Les recettes ? Des sessions de trois jours à quelques milliers de roupies -quelques dizaines d’euros, une belle somme en Inde – pour les autochtones et à 120 euros pour les étrangers. Certains y restent six mois. Carnivores s’abstenir : au pensionnat le régime alimentaire est strictement végétarien. Pas de thé, pas de café, aucun excitant, encore moins d’alcool. Au milieu de ses fidèles, Sri Sri Ravi Shankar, 50 ans, sourire perpétuel, cheveux longs, visage émacié et gestes augustes, évoque la non-violence, l’égalité, la justice pour tous. « J’ai toujours été une personne spirituelle », déclare l’« Instructeur suprême dans la voie du yoga » – c’est l’un de ses titres -, qui récite des textes sacrés depuis l’âge de 4 ans.

Art of Living connaît un tel succès qu’il a essaimé dans le monde entier. « 151 pays, et même dans les prisons du Brésil, des Etats-Unis et de Russie », assure l’administrateur, Digviday Chaudhary, diplômé d’une université du Texas et ancien concepteur en puces électroniques.

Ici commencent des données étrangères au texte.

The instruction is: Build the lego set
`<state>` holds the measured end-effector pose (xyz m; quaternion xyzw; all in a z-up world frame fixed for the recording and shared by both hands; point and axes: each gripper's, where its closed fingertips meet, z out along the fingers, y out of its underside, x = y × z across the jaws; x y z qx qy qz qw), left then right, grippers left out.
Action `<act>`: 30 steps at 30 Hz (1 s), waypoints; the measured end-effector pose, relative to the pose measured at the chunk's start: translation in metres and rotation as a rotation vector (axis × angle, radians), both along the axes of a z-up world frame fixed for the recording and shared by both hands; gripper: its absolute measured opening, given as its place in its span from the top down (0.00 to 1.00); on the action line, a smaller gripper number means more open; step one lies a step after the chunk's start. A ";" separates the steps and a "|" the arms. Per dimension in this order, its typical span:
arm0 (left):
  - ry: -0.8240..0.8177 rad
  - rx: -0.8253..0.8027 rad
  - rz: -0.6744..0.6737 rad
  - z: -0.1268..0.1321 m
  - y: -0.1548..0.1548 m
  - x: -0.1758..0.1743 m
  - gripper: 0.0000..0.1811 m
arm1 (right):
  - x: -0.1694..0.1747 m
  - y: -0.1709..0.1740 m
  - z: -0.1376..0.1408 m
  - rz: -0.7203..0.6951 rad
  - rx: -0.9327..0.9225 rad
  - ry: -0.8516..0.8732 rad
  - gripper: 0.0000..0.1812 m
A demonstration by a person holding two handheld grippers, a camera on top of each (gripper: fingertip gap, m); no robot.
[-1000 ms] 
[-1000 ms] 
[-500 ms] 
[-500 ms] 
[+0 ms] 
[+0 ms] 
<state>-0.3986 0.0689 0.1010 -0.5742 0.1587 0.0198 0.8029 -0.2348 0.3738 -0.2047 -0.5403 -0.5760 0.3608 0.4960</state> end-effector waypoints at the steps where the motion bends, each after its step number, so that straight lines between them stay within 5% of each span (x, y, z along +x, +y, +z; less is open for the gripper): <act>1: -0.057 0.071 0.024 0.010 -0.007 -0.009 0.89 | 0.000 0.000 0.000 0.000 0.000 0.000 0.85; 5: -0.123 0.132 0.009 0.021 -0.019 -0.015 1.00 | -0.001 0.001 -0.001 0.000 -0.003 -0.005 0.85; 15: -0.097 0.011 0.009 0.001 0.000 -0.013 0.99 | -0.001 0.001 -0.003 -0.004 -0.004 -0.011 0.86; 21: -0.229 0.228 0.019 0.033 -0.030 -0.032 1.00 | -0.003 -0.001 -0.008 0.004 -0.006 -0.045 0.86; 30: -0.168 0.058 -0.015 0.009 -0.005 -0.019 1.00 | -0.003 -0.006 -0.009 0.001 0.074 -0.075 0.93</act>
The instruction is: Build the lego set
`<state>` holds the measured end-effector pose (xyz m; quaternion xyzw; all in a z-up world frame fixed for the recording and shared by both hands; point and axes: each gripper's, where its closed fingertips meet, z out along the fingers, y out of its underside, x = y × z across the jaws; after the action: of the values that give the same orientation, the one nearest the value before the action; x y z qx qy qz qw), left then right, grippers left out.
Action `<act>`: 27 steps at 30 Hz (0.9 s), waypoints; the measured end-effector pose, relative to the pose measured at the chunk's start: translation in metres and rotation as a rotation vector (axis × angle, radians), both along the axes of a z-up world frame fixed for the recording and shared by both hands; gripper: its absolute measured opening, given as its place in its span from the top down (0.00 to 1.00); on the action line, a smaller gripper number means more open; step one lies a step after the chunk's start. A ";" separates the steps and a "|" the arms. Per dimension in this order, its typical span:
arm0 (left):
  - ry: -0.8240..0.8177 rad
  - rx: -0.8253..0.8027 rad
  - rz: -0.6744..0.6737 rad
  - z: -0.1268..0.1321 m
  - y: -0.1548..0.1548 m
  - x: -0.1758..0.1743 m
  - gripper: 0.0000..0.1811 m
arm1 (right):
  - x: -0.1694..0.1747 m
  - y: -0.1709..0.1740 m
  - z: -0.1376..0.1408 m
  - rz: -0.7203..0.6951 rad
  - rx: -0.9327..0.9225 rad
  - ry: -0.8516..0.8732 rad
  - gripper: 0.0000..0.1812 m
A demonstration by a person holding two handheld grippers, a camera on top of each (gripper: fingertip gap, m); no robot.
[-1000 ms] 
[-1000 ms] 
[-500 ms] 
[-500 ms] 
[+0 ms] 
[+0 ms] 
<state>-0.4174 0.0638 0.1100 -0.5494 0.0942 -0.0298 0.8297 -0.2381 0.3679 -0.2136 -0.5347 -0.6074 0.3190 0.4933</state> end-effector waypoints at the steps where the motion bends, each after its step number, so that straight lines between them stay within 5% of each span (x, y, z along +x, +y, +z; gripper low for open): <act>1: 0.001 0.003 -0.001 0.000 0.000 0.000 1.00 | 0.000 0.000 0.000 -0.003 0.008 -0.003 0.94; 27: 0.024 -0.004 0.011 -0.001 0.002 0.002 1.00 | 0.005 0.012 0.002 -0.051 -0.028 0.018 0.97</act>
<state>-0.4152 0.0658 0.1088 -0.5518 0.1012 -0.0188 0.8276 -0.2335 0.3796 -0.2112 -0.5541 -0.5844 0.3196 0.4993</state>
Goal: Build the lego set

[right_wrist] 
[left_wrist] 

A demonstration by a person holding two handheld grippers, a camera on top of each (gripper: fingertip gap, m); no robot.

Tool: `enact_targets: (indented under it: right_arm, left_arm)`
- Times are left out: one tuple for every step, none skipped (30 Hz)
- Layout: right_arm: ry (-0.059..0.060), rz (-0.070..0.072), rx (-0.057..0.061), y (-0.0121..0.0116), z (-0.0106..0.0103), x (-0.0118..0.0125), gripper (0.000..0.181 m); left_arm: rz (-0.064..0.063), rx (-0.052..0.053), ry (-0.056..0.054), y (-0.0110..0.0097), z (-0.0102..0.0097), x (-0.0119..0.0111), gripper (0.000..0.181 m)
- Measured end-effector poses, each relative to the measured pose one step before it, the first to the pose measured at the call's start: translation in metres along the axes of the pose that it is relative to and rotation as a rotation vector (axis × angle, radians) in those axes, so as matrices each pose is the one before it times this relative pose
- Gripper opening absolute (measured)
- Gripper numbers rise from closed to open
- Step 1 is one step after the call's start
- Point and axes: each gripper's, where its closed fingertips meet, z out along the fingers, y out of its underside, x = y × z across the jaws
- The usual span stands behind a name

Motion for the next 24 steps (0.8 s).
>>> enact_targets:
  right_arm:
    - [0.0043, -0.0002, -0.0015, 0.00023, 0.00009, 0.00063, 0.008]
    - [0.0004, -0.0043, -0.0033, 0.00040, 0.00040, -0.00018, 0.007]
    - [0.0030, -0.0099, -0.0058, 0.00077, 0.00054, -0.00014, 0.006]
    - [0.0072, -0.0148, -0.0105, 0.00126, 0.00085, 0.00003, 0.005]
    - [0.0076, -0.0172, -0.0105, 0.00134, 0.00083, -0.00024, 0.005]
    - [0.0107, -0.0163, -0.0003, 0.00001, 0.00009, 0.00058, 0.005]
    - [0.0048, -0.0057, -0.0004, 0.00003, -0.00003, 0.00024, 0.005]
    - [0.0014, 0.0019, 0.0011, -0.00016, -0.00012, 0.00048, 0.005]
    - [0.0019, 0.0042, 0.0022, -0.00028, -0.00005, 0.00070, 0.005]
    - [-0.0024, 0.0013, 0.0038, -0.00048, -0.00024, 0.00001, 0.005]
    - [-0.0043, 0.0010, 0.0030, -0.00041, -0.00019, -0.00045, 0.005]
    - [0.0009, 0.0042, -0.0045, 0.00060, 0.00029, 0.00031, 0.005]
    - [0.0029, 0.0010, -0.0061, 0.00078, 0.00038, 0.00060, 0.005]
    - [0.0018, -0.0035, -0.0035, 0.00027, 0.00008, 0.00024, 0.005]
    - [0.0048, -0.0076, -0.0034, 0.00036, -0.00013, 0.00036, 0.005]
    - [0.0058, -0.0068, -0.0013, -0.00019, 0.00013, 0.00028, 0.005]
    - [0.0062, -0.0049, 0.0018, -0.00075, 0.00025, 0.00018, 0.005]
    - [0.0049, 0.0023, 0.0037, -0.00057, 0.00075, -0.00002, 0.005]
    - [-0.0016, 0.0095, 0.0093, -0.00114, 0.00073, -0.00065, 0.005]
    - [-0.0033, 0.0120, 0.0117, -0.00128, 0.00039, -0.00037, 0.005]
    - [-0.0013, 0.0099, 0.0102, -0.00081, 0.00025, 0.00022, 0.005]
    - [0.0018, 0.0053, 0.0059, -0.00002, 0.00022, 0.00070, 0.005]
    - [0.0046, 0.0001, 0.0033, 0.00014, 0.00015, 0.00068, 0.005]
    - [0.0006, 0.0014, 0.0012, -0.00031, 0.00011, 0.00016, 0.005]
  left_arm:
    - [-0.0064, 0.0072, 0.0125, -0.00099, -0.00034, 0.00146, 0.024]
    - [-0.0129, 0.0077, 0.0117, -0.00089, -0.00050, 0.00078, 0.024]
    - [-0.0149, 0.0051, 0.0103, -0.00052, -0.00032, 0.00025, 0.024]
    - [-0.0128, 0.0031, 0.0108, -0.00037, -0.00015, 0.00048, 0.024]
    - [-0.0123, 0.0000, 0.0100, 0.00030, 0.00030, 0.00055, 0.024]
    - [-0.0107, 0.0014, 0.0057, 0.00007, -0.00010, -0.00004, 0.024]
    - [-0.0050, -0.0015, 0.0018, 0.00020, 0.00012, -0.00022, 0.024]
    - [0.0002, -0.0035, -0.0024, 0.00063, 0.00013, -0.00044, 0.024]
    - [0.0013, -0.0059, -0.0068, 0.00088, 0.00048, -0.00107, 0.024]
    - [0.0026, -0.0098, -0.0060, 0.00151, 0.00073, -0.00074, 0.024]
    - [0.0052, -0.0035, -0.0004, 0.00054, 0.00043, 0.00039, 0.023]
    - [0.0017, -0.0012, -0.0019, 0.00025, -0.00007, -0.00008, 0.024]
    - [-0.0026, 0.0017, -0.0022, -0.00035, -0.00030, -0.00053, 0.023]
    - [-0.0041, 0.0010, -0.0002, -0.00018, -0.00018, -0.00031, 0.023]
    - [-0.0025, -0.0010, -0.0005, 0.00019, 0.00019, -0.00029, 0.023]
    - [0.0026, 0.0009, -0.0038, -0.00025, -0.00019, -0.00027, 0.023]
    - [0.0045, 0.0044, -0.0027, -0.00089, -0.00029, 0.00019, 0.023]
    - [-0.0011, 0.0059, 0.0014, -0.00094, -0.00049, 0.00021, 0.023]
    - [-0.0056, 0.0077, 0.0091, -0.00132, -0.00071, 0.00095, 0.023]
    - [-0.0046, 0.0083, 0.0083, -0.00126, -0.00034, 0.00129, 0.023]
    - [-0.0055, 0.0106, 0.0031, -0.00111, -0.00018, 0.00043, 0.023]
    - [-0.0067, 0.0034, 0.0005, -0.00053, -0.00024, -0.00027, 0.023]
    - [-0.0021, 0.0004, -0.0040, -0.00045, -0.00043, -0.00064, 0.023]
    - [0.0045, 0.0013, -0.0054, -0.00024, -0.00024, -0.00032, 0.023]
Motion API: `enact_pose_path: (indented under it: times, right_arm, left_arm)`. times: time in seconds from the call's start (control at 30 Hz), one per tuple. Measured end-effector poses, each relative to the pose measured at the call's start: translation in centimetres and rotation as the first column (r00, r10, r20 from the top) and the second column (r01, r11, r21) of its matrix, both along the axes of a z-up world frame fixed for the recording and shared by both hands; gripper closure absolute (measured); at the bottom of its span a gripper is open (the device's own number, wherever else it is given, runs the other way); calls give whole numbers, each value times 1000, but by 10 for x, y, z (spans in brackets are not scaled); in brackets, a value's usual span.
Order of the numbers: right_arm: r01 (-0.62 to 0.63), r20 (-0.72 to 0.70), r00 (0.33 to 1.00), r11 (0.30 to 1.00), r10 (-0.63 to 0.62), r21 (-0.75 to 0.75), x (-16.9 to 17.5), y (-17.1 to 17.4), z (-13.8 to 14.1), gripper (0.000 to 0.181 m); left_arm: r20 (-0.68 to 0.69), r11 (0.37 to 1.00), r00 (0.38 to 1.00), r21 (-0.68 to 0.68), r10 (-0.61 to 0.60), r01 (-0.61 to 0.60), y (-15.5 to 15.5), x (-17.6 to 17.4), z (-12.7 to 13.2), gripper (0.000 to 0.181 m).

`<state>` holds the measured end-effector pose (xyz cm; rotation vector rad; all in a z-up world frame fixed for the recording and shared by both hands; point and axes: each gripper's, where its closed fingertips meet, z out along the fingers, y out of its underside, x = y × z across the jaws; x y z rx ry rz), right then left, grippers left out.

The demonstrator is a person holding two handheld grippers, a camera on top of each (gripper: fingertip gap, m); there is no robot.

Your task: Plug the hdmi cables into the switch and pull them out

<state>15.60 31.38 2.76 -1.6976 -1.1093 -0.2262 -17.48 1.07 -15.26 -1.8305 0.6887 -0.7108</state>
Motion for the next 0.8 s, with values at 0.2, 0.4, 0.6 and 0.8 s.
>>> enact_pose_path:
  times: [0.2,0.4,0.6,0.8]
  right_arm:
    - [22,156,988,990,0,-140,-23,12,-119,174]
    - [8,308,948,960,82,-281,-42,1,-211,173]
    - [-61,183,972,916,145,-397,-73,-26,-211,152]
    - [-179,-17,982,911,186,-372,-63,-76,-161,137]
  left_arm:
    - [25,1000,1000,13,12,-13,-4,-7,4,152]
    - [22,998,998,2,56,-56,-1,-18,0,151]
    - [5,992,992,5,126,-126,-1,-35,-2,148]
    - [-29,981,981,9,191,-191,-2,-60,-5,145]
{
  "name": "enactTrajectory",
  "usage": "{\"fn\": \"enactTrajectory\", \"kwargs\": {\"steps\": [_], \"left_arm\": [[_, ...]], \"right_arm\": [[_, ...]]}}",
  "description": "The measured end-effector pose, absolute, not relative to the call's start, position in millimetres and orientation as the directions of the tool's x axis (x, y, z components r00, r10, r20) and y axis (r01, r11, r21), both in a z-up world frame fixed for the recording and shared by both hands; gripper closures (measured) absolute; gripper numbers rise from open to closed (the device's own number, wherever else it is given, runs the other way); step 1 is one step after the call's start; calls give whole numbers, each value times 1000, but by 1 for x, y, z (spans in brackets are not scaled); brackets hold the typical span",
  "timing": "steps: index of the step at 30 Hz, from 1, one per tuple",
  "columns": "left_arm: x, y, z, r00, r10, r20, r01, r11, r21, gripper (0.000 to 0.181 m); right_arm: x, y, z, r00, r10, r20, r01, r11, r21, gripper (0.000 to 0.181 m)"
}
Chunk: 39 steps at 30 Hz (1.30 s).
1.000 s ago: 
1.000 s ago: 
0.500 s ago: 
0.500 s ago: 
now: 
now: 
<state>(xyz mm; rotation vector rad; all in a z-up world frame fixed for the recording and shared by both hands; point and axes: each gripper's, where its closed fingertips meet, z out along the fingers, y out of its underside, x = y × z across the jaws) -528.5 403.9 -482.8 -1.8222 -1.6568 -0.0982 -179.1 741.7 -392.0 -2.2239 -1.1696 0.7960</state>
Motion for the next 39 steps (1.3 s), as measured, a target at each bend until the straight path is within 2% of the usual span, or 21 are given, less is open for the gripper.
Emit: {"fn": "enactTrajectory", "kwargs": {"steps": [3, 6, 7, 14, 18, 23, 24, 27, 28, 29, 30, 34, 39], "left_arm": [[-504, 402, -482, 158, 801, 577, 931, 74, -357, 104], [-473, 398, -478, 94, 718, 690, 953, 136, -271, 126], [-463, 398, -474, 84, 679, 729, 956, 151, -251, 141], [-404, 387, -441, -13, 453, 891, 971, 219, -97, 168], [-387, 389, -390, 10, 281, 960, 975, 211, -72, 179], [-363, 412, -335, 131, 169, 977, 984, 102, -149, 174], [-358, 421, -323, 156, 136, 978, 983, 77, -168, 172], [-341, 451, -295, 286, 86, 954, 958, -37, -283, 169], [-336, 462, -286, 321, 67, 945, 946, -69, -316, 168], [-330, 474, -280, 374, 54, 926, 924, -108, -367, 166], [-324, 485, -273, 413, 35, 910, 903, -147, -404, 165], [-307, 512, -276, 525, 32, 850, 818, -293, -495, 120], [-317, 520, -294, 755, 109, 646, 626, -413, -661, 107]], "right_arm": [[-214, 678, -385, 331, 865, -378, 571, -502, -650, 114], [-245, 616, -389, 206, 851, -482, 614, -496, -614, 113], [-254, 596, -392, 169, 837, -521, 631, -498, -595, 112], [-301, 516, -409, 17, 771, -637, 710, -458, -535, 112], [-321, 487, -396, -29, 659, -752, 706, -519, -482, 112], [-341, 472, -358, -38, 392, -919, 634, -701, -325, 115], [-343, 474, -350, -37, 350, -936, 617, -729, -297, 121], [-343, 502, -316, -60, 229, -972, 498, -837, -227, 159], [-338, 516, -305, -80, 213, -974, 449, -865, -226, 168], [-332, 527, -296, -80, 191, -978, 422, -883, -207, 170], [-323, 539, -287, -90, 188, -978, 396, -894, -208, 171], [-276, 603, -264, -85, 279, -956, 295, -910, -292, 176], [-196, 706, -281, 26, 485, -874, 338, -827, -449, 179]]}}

Les gourous se servent aussi à foison de la télévision. Depuis deux ans, sept chaînes spirituelles diffusent les cours de méditation et les secrets des maîtres. Un formidable vecteur de publicité pour la gouroumania, avec des séjours spirituels vendus jusqu’à 18 000 euros. La sagesse ancienne et la modernité font donc bon ménage. Avec des profits célestes pour les stars de la méditation.